Una mañana de cristal que se hace añicos, Reacher llega a Margrave, un pueblo de menos de 2.000 habitantes en Georgia en busca de historias sobre un as del blues. Ni siquiera puede terminar su café y su tarta de duraznos; la policía local lo arresta, pistola en mano, como sospechoso del asesinato de un John Doe en un descampado. El coloso errante (detesta que lo tachen de "vagabundo") pasa un día en la cárcel (sin decir palabra alguna) hasta que un banquero muerto de miedo confiesa el homicidio. Los dos son encerrados en una prisión estatal, donde intentan matarlos, pero claro, nuestro héroe es capaz de hacer trizas a cinco matones a la vez en los baños de la cárcel.
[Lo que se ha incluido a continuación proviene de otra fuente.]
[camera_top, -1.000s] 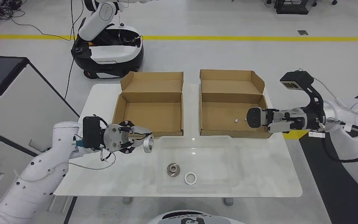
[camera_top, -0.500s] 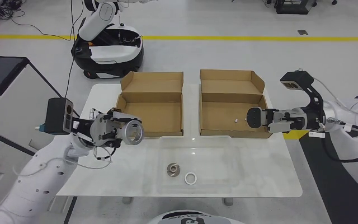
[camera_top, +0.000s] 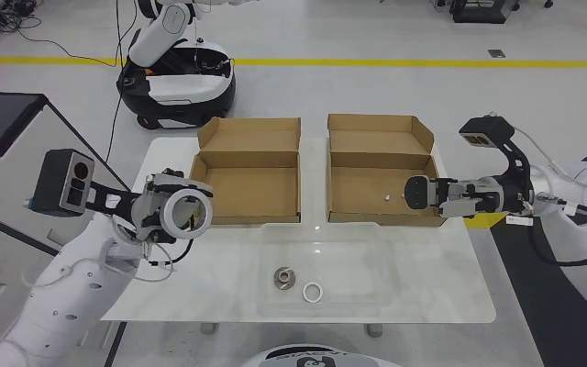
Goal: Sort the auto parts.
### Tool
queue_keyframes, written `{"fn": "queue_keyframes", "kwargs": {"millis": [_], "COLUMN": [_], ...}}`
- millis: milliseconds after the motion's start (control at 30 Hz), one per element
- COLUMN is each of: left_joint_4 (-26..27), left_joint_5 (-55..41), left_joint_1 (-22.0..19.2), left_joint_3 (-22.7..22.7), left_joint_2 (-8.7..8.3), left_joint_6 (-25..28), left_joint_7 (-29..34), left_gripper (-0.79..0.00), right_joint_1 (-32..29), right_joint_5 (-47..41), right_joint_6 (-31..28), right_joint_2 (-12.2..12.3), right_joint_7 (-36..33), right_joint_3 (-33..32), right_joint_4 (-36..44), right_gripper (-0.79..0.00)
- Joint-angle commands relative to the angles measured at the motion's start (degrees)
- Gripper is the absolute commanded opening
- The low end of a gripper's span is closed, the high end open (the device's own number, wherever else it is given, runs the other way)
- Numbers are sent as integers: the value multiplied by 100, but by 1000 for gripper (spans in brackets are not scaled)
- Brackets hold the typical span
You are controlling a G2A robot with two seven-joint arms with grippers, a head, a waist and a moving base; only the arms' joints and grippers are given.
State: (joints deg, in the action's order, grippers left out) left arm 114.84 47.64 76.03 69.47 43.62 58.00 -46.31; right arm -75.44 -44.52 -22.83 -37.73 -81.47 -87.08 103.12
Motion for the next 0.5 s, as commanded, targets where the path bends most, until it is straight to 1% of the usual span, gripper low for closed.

Ya en libertad, Reacher descubre horrorizado la identidad de John Doe. El asunto se vuelve personal. Se une entonces al envarado jefe de detectives de Margrave, un afroamericano educado en Harvard que se viste con chaleco y tweet en el verano sureño; y  a una agente de policía, rubia, bella y dura de pelar, como marca el canon. Son, acaso, los únicos agentes de la ley & el orden decentes en un estratégico cruce de caminos, dominado por un poderoso y enigmático grupo empresario.

La serie no da respiro. Hay una constante efusión de sangre. El veterano de guerra, fiel a su naturaleza de 'punisher' y azote de las mafias, se enfrenta a una vasta conspiración criminal que ha causado daños ambientales, asesinado a agentes federales e infiltrado a las fuerzas de seguridad; además de haber comprado, como dijimos, el alma y la conciencia del 99 por ciento de una población de Georgia. La mano ejecutora de los malos son comandos venezolanos.

El ex policía militar no es sólo fuerza bruta; es un investigador brillante con un cerebro sherlockiano que aplica a la perfección el método inductivo. Es también lo que los filósofos llaman "un hombre-isla", no quiere establecer lazos permanentes. El papel le calza como anillo al dedo al  musculoso actor y modelo Alan RitchonEl suyo -de ahí su potencia- es un personaje literario. También cumplen con creces Malcon Goodwin como el atribulado y gruñón detective Oscar Finley; y Willa Fitzgerald, interpretando a la oficial Roscoe. Los secundarios no desentonan.

En conclusión, hemos encontrado un thriller trepidante, adictivo y sólido, con algunos baches sentimentaloides, muy recomendable para quien guste de esta clase de manufacturas. Resulta perfecto como entretenimiento. Naturalmente, puede servir como puerta de entrada a la vasta obra de Lee Child (seudónimo de Jim Dover Grant).  La saga Reacher abarca cuarenta y cuatro libros; casi tres décadas de trabajo concienzudo. Ojalá, Amazon Prime recoja el guante.

Guillermo Belcore

Calificación: Buena.


Ficha técnica de 'Reacher': Año: 2022. Duración: 8 capítulos de  50 minutos cada uno. País: Estados Unidos.  Dirección: Nick Santora (Creador), Lin Oeding, Norberto Barba, M.J. Bassett, Sam Hill, Omar Madha, Christine Moore, Stephen Surjik, Thomas Vincent. Guion: Aadrita Mukerji, Lee Child, Nick Santora, Cait Duffy, Scott Sullivan. Novela: Lee Child.  Música: Tony Morales. Fotografía: Ronald Plante, Michael McMurray. Reparto: Alan Ritchson, Malcolm Goodwin, Willa Fitzgerald, Kristin Kreuk, Bruce McGill, Chris Webster, Harvey Guillen, Max Jenkins, Currie Graham, Marc Bendavid, Willie Carpenter, Jonathan Koensgen, Leslie Fray. Productora: Amazon Studios, Paramount Television, Skydance Television. Distribuidora: Amazon Prime.